Restate all the data word for word, leaving nothing out.

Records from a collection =
-- Opening Marker --

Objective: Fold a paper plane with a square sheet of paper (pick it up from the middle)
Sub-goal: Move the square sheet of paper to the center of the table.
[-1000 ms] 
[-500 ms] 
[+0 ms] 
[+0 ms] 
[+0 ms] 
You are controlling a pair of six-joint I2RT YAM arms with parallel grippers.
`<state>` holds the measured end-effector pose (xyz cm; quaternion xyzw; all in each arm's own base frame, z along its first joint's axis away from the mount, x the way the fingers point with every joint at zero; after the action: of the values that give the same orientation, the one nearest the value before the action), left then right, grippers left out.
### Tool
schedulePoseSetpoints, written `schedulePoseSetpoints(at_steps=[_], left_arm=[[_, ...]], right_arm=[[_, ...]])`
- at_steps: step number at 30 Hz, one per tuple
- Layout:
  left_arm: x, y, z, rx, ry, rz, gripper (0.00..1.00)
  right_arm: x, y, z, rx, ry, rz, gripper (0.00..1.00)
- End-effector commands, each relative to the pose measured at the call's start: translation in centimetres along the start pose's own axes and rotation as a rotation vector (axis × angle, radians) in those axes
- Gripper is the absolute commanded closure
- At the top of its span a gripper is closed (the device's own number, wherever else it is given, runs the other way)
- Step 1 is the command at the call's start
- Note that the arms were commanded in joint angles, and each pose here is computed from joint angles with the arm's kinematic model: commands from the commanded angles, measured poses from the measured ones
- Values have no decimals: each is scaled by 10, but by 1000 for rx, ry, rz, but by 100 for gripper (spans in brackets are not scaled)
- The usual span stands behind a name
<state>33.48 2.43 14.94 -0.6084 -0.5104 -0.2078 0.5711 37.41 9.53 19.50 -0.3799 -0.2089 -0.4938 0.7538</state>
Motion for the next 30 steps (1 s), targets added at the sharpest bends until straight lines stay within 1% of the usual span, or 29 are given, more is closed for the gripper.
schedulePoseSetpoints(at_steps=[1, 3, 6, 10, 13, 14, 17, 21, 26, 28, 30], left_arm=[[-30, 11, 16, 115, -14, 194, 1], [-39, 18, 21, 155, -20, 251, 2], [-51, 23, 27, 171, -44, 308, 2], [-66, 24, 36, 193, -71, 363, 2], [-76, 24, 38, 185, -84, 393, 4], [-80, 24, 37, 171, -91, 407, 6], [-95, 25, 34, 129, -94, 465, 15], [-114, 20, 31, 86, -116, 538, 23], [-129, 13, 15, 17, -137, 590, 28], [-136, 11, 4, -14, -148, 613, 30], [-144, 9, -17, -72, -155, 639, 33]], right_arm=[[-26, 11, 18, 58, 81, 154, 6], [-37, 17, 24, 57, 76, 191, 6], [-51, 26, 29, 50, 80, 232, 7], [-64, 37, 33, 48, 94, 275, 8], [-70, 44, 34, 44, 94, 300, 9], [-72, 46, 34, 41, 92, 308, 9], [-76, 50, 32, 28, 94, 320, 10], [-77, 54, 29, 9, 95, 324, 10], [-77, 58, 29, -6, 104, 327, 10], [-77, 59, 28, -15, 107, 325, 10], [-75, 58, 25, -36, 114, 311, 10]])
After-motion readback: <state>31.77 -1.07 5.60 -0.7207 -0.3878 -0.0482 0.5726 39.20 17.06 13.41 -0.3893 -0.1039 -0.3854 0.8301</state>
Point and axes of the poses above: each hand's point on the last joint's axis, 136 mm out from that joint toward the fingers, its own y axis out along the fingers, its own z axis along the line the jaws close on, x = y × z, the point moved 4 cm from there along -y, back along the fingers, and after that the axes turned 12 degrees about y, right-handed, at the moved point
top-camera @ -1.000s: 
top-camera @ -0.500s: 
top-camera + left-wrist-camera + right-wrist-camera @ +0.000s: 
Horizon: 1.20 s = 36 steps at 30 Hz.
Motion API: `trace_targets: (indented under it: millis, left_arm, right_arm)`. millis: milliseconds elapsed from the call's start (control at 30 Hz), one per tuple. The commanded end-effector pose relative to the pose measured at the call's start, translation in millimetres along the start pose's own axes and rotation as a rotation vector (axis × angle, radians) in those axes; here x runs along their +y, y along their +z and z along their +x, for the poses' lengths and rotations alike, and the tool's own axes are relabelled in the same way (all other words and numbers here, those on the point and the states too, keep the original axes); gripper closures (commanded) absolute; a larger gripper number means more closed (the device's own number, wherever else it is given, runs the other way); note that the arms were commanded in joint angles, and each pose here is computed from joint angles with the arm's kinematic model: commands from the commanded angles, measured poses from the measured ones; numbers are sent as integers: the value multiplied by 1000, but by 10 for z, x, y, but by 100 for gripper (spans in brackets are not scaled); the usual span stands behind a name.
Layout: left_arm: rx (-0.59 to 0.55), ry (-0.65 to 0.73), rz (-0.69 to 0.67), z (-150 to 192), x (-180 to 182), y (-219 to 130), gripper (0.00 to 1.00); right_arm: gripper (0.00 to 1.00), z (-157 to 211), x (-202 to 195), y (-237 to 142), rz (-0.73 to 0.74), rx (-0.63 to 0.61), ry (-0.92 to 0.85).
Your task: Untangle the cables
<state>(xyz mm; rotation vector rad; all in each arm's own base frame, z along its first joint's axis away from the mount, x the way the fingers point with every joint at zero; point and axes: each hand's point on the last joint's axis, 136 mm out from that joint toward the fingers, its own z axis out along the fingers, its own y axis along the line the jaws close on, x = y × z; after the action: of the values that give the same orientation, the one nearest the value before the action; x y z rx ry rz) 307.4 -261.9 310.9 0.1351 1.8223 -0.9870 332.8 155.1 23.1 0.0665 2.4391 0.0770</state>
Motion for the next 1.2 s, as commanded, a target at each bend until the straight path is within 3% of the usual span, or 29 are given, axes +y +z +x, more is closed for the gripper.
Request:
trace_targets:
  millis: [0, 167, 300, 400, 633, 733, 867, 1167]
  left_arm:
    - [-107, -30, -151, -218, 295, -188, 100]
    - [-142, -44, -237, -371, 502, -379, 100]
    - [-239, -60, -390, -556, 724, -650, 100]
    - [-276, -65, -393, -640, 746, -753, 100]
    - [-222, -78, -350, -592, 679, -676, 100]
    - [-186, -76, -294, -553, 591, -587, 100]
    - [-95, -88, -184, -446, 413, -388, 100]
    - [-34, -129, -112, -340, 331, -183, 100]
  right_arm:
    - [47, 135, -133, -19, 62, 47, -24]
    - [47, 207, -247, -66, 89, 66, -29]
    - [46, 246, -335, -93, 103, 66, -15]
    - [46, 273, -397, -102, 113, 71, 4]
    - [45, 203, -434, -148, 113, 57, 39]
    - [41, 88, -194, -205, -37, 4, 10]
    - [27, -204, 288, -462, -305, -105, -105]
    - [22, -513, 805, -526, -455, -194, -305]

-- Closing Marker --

Answer box =
Objective: Fold a paper plane with a square sheet of paper (pick it up from the middle)
Sub-goal: Move the square sheet of paper to the center of the table.
[-1000 ms] 
[-500 ms] 
[+0 ms] 
[+0 ms] 
[+0 ms] 
You are controlling a pair of six-joint I2RT YAM arms with parallel grippers.
`<state>` holds the measured end-effector pose (xyz cm; quaternion xyzw; all in each arm's own base frame, z along its first joint's axis away from the mount, x the way the fingers point with every joint at zero; after the action: of the values that give the same orientation, the one nearest the value before the action), left then right, grippers left out.
### Tool
schedulePoseSetpoints, written `schedulePoseSetpoints(at_steps=[_], left_arm=[[_, ...]], right_arm=[[_, ...]])`
- at_steps: step number at 30 Hz, one per tuple
- Layout:
  left_arm: x, y, z, rx, ry, rz, gripper (0.00..1.00)
  right_arm: x, y, z, rx, ry, rz, gripper (0.00..1.00)
- End-effector commands, each relative to the pose measured at the call's start: translation in centimetres along the start pose's own axes and rotation as a rotation vector (axis × angle, radians) in those axes
- Gripper is the absolute commanded closure
- At the top of its span a gripper is closed (the device's own number, wherever else it is given, runs the other way)
- Step 1 is the command at the call's start
- Note that the arms were commanded in joint angles, and each pose here is computed from joint angles with the arm's kinematic model: commands from the commanded angles, measured poses from the measured ones
- Values have no decimals: each is scaled by 10, but by 1000 for rx, ry, rz, but by 100 for gripper (spans in brackets are not scaled)
- The usual span stands behind a name
<state>33.48 2.43 14.94 -0.6084 -0.5104 -0.2078 0.5711 37.41 9.53 19.50 -0.3799 -0.2089 -0.4938 0.7538</state>
Motion for the next 30 steps (1 s), targets added at the sharpest bends until straight lines stay within 1% of the usual span, or 29 are given, more is closed for the gripper.
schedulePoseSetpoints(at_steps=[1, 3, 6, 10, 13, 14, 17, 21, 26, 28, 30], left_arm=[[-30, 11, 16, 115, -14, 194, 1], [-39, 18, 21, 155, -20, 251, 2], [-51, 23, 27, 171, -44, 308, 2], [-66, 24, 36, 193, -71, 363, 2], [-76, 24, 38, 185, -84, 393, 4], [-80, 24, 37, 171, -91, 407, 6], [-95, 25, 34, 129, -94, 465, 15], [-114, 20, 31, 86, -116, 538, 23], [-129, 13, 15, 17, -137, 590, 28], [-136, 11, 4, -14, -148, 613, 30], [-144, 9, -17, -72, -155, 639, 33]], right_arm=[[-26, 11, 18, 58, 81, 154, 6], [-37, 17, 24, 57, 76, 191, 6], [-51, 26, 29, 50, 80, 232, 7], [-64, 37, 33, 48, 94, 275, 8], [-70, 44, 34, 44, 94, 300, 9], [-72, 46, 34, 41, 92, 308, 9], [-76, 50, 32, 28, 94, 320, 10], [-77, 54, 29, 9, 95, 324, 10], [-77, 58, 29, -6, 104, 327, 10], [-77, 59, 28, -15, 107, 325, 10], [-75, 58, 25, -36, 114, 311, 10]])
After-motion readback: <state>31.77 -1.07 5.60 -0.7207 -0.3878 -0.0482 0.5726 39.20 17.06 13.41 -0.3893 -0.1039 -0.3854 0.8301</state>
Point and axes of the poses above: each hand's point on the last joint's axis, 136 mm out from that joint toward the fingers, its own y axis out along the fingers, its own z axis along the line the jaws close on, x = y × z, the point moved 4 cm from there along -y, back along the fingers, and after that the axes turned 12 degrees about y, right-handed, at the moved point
top-camera @ -1.000s: 
top-camera @ -0.500s: 
top-camera + left-wrist-camera + right-wrist-camera @ +0.000s: 
Horizon: 1.20 s = 36 steps at 30 Hz.
Motion API: `trace_targets: (indented under it: millis, left_arm, right_arm)`. millis: milliseconds elapsed from the call's start (control at 30 Hz), one per tuple. The commanded end-effector pose relative to the pose measured at the call's start, translation in millimetres along the start pose's own axes and rotation as a rotation vector (axis × angle, radians) in those axes; here x runs along their +y, y along their +z and z along their +x, for the poses' lengths and rotations alike, and the tool's own axes are relabelled in the same way (all other words and numbers here, those on the point and the states too, keep the original axes); gripper closures (commanded) absolute; a larger gripper number means more closed (the device's own number, wherever else it is given, runs the other way); note that the arms were commanded in joint angles, and each pose here is computed from joint angles with the arm's kinematic model: commands from the commanded angles, measured poses from the measured ones; numbers are sent as integers: the value multiplied by 1000, but by 10 for z, x, y, but by 100 for gripper (spans in brackets are not scaled); the usual span stands behind a name.
Layout: left_arm: rx (-0.59 to 0.55), ry (-0.65 to 0.73), rz (-0.69 to 0.67), z (-150 to 192), x (-180 to 182), y (-219 to 130), gripper (0.00 to 1.00); right_arm: gripper (0.00 to 1.00), z (-157 to 211), x (-202 to 195), y (-237 to 142), rz (-0.73 to 0.74), rx (-0.63 to 0.61), ry (-0.92 to 0.85).
Your task: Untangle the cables
<state>(xyz mm; rotation vector rad; all in each arm's own base frame, z along its first joint's axis away from the mount, x the way the fingers point with every joint at zero; point and axes: each hand's point on the last joint's axis, 136 mm out from that joint toward the fingers, its own z axis out along the fingers, its own y axis along the line the jaws close on, x = y × z; after the action: of the values that give the same orientation, the one nearest the value before the action; x y z rx ry rz) 307.4 -261.9 310.9 0.1351 1.8223 -0.9870 332.8 155.1 23.1 0.0665 2.4391 0.0770</state>
Motion for the next 1.2 s, as commanded, a target at each bend until the straight path is within 3% of the usual span, or 29 are given, axes +y +z +x, more is closed for the gripper.
Request:
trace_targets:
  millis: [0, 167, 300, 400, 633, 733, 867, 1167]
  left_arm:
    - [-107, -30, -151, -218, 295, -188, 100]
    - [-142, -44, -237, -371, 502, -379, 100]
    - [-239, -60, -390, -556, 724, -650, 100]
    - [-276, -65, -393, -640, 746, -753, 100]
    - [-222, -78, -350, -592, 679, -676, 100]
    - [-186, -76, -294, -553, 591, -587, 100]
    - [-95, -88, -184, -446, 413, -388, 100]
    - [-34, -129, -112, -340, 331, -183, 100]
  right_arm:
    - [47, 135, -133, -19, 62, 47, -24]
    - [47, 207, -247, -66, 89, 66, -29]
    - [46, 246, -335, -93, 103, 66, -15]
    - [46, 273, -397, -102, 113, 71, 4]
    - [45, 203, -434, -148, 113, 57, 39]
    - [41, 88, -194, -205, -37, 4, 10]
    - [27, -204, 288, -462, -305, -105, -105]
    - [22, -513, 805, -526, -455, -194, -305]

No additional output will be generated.